Activists from Moms Demand Action and the Brady Campaign fanned out behind the podium in a small Driving Park gymnasium. Wearing red or purple shirts, many held signs declaring “beat the NRA with Biden."
Former Vice President Joe Biden used his trip to Columbus on Tuesday to talk about gun violence, and lay out the policies he’d pursue in office. Among those were a kind of “greatest hits” that has developed among those pushing for reform: universal background checks, an end to the gun show loophole, and new limits on assault weapons and high capacity magazines.
“Assault weapons and high capacity magazines are designed for no purpose other than to kill quickly and as brutally as possible,” Biden argued before raising his voice. “No one needs them.”
But those well-worn policy proposals have gotten that way because little has changed in federal policy, despite years of high profile shootings and activists calling for reform. Biden admitted persistent gun violence has begun to seem in some sense “normal.”
Invoking last year’s shooting in Dayton’s Oregon District, Biden insisted normal isn’t good enough.

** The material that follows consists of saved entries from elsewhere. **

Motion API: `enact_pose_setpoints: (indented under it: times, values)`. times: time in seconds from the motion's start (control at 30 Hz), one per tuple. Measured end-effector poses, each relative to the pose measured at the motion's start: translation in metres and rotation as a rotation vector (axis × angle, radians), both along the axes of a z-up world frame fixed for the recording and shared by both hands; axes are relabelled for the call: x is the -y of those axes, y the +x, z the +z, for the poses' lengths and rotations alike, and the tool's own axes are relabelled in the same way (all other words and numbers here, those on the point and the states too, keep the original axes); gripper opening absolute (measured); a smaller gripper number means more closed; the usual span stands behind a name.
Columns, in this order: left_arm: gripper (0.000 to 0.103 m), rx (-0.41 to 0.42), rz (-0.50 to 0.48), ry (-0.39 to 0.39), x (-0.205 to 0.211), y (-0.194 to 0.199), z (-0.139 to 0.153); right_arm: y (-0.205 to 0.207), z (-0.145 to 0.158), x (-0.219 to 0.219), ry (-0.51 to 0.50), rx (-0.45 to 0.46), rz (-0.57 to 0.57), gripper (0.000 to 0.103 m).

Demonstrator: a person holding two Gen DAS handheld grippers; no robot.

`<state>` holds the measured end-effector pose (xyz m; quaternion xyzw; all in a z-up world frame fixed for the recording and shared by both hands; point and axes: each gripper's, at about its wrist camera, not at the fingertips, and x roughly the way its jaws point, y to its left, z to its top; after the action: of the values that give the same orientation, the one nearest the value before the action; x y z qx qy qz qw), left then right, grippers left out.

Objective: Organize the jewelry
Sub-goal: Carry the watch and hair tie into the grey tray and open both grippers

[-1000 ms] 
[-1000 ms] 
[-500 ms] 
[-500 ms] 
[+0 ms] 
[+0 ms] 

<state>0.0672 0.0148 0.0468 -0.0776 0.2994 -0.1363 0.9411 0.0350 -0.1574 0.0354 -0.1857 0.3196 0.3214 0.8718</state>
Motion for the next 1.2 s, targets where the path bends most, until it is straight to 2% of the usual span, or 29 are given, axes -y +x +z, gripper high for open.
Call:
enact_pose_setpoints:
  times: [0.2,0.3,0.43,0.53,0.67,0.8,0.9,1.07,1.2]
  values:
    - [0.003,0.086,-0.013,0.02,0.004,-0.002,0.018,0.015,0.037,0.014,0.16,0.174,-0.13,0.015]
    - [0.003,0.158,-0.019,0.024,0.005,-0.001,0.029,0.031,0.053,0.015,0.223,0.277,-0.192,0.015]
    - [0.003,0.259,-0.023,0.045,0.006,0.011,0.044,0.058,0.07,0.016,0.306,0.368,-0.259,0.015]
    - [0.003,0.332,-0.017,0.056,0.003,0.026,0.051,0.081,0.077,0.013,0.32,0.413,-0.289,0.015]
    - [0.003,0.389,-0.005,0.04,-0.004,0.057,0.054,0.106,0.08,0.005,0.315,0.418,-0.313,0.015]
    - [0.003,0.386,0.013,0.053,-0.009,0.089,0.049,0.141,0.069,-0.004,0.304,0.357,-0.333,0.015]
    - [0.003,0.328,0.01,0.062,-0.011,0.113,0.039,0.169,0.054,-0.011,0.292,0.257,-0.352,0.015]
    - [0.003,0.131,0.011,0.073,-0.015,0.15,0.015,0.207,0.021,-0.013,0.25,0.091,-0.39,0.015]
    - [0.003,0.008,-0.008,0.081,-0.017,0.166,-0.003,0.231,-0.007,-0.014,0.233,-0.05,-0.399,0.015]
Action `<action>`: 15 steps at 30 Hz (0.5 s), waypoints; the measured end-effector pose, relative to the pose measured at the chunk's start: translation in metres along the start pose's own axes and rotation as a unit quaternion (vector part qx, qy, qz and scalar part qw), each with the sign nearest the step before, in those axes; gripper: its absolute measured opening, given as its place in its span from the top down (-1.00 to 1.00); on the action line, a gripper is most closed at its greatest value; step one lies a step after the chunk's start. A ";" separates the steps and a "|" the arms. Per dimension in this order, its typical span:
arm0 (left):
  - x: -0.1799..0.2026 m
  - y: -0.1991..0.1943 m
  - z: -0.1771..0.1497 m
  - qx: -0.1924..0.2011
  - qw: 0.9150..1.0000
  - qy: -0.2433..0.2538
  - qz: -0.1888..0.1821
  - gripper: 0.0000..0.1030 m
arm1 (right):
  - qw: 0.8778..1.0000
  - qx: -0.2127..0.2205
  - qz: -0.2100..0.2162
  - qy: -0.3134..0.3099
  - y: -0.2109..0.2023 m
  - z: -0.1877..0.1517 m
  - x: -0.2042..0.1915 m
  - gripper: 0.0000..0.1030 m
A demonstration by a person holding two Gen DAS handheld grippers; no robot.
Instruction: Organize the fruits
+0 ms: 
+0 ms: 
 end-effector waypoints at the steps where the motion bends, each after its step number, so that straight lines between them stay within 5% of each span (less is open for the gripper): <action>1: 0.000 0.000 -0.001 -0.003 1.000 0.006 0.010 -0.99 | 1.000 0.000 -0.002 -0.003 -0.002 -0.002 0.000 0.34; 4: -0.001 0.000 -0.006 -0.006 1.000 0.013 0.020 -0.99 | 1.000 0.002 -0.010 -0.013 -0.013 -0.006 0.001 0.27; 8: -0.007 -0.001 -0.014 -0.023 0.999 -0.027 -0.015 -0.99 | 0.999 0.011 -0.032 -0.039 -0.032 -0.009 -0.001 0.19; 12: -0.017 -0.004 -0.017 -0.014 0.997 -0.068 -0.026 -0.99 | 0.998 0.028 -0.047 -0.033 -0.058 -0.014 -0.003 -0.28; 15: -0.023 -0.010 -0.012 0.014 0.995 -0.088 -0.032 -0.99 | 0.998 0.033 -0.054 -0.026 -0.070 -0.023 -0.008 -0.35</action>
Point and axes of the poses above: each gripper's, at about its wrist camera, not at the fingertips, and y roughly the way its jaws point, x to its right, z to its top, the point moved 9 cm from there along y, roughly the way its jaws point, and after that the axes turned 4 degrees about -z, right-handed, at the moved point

“For families who have been affected by gun violence, normal is a living nightmare," Biden said. "For families in Dayton who learned last year to have a mass shooting rip through the community, normal is unacceptable."
Biden was joined onstage by Crystal Turner, a local woman who lost two grown children in a 2015 shooting not far from the Driving Park Community Center. It was a domestic dispute in which Jenea Harvison and her brother Donell McDonald were shot and killed by Harvison’s estranged husband.
Turner argued electing Biden would bring the country one step closer to ending gun violence.
“As broken hearted as I am, I try to celebrate my children’s lives so that my grandchildren know that their mother and uncle were special and loved," she said. "No one. No one deserves the pain that my family and I have lived every day.”
Biden also promised he’d push to roll back a longstanding civil liability exemption for the makers of firearms, arguing that the same protections rightly aren’t available for the makers of opioids or tobacco products.
The Democrat insisted grassroots organizers like those lined up behind him would make the difference passing legislation.
Biden had planned another campaign stop in Cleveland on Tuesday night, but canceled it because of coronavirus concerns. Sen. Bernie Sanders, his main contender in the Democratic presidential primary, also canceled a Cleveland rally the same night.